Copy the listing as it is written, and leave each picture out.
++++++++++++++++++++
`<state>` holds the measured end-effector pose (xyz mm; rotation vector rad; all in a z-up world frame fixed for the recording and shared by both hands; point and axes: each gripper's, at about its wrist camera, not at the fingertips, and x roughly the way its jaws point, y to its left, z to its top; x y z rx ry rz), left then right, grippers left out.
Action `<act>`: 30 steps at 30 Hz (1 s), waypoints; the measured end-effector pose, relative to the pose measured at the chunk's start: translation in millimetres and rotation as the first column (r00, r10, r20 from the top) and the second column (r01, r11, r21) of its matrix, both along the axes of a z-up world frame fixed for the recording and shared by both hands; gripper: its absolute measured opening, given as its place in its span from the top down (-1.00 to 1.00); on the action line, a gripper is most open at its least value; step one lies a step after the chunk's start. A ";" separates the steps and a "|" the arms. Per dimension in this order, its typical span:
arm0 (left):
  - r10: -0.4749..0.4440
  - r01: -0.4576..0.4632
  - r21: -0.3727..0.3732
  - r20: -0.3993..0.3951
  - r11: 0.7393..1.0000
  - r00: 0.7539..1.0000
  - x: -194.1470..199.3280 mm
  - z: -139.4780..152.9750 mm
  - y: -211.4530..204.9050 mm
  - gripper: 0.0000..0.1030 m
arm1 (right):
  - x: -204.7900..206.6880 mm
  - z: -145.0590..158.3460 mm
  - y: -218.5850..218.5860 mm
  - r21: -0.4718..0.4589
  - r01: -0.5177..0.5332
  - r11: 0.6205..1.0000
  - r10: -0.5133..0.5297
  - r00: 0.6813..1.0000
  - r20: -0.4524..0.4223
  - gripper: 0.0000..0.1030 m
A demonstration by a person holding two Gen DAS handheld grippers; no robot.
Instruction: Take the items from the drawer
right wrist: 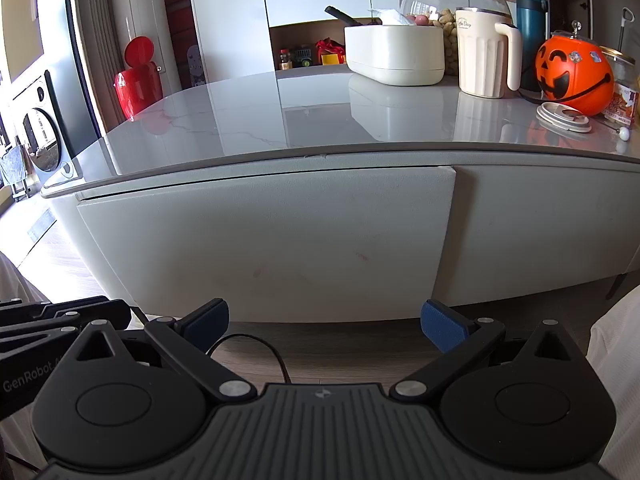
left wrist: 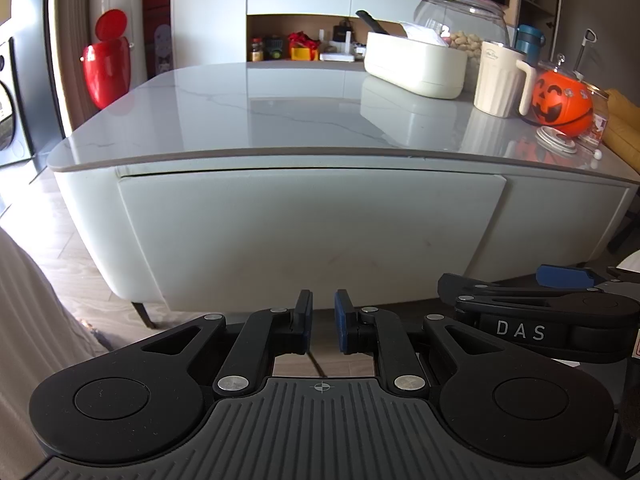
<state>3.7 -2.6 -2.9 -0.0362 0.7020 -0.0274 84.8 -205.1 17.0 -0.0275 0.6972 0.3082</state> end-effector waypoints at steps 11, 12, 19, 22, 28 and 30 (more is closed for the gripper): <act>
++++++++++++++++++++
__Response below__:
`<state>` holds the measured end-effector pose (xyz mm; rotation vector rad; all in a z-up world frame fixed for the recording and shared by both hands; point and axes: each gripper's, at about its wrist camera, not at the fingertips, and x roughly the way its jaws point, y to its left, z to its top; x y z rx ry rz), left then right, grippers left out.
Action `<act>`: 30 steps at 30 Hz (1 s), waypoints; the measured end-effector pose, relative to the pose measured at the chunk's start: translation in millimetres and rotation as the first column (r00, r10, r20 from the top) and the second column (r01, r11, r21) of its matrix, both along the axes of a z-up world frame fixed for the recording and shared by both hands; gripper: its absolute measured opening, given as its place in its span from the top down (-1.00 to 1.00); on the action line, a gripper is most open at its least value; step one lies a step after the chunk's start. A ";" separates the steps and a "|" the arms. Per dimension in this order, its typical span:
arm0 (left):
  - r10: -0.4749..0.4440
  - r01: -0.4576..0.4632
  - r21: -0.3727..0.3732
  - r20: -0.3993..0.3951
  - r11: 0.7393..1.0000
  - r00: 0.7539..1.0000
  - x: -194.1470..199.3280 mm
  - z: -139.4780..152.9750 mm
  - y: -211.4530..204.9050 mm
  - gripper: 0.0000..0.1030 m
arm1 (right):
  - x: -204.7900..206.6880 mm
  - z: -145.0590..158.3460 mm
  - y: -218.5850..218.5860 mm
  - r21: -0.4718..0.4589
  - r01: -0.5177..0.5332
  - r11: 0.6205..1.0000
  - r10: -0.5133..0.5297
  - r00: 0.6813..1.0000
  - r20: -0.4524..0.4223
  - gripper: 0.0000..0.1030 m
A demonstration by a person holding two Gen DAS handheld grippers; no robot.
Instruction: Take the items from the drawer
right wrist: 
left wrist: 
<state>3.7 -2.6 -2.9 -0.0362 0.7020 -0.0274 84.8 -205.1 17.0 -0.0275 0.6972 0.3082</state> end-effector waypoints at steps 11, 12, 19, 22, 28 and 30 (more is closed for the gripper): <act>

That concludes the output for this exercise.